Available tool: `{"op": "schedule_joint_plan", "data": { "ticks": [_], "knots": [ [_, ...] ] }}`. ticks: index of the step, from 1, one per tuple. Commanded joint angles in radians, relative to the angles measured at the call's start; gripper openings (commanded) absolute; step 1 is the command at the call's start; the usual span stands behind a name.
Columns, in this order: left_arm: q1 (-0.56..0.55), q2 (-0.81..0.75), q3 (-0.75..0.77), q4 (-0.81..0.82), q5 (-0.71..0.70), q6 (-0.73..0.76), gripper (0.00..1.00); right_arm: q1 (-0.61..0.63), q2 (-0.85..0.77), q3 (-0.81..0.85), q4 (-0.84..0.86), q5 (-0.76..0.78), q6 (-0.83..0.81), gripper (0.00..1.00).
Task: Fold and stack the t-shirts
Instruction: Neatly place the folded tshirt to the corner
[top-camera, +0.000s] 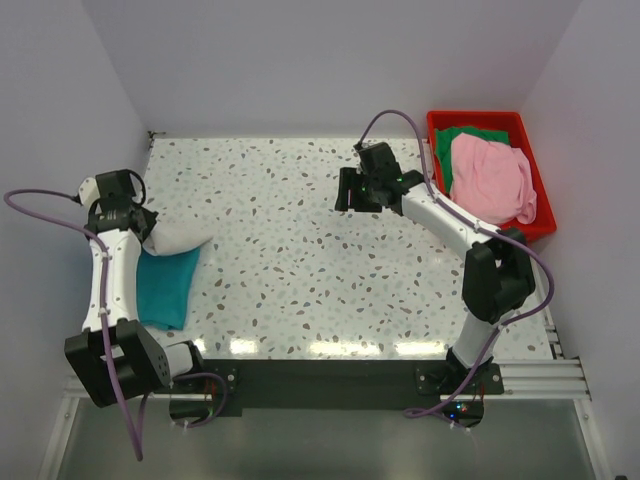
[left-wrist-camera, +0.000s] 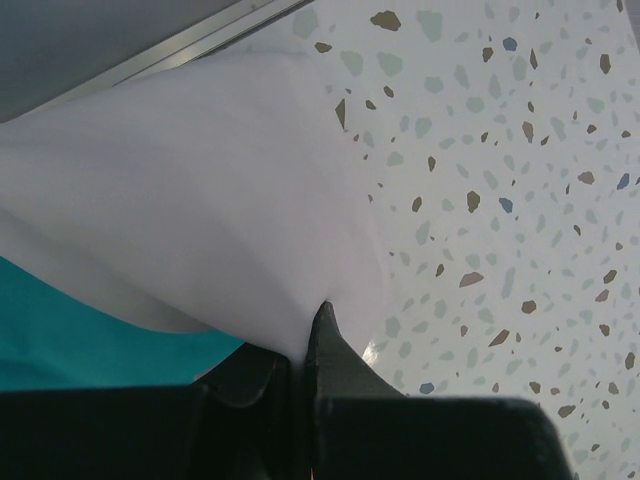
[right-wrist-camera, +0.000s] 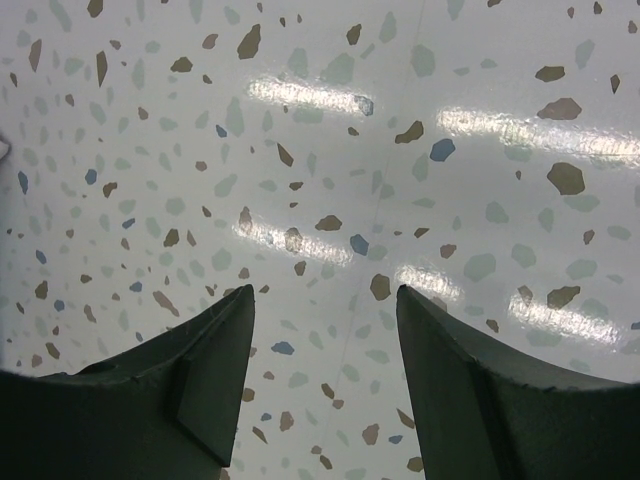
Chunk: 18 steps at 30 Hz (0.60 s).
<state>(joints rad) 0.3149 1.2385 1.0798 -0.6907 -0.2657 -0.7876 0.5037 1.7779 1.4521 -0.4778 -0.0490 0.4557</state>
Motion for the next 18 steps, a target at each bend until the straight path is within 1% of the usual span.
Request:
{"op": "schedule_joint_plan", "data": {
  "ticks": [1,6,12,18],
  "knots": [
    [0.01,-0.025,0.058,0.082,-0.01,0.045,0.0,0.002,-0.051,-0.006,0.03,-0.015,0.008,0.62],
    [0.01,-0.037,0.08,0.111,-0.006,0.059,0.0,0.002,-0.058,-0.007,0.028,-0.011,0.008,0.62],
    [0.012,-0.053,0.106,0.077,-0.012,0.062,0.0,0.004,-0.067,-0.006,0.025,-0.008,0.006,0.62],
    [0.012,-0.089,0.095,0.034,-0.021,0.056,0.0,0.01,-0.08,-0.009,0.013,0.0,0.006,0.62]
  ]
}}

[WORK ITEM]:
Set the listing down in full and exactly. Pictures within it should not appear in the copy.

[TASK RESULT]:
Available tool: `{"op": "schedule_joint_plan", "data": { "ticks": [_], "knots": [ [_, ...] ] }}`. ticks: index of the step, from 1, one per tuple. Commanded joint angles in radians, relative to the angles measured at the call's start; gripper openings (commanded) absolute; step 1 is the command at the call's start; the usual span stands behind a name.
Columns, in this order: left_arm: q1 (-0.56..0.55), q2 (-0.81..0.75), q3 (-0.75..0.77), q4 (-0.81..0.82), q5 (-0.71..0.70), q6 (-0.73..0.76), gripper (0.00..1.00); right_arm: q1 (-0.61..0.63), q2 (-0.85..0.77), q3 (-0.81..0.85), q4 (-0.84..0.86), q5 (-0.76..0.78), q6 (-0.83..0.81), gripper (0.00..1.00).
Task: Fold and stack the t-shirts
Instruction: Neatly place the folded tshirt to the corner
[top-camera, +0.000s] 
[left-wrist-camera, +0.000s] 
[right-wrist-camera, +0.000s] 
Chunk: 18 steps at 30 Hz (0.60 s).
<state>(joints rad) 0.3149 1.2385 1.0798 -0.6907 -0.2657 -0.7876 0.5037 1.7779 1.4521 -0.4778 -0.0490 0.4557</state>
Motion for the next 18 steps, a target at each bend until the straight path is within 1% of the usual span.
Request:
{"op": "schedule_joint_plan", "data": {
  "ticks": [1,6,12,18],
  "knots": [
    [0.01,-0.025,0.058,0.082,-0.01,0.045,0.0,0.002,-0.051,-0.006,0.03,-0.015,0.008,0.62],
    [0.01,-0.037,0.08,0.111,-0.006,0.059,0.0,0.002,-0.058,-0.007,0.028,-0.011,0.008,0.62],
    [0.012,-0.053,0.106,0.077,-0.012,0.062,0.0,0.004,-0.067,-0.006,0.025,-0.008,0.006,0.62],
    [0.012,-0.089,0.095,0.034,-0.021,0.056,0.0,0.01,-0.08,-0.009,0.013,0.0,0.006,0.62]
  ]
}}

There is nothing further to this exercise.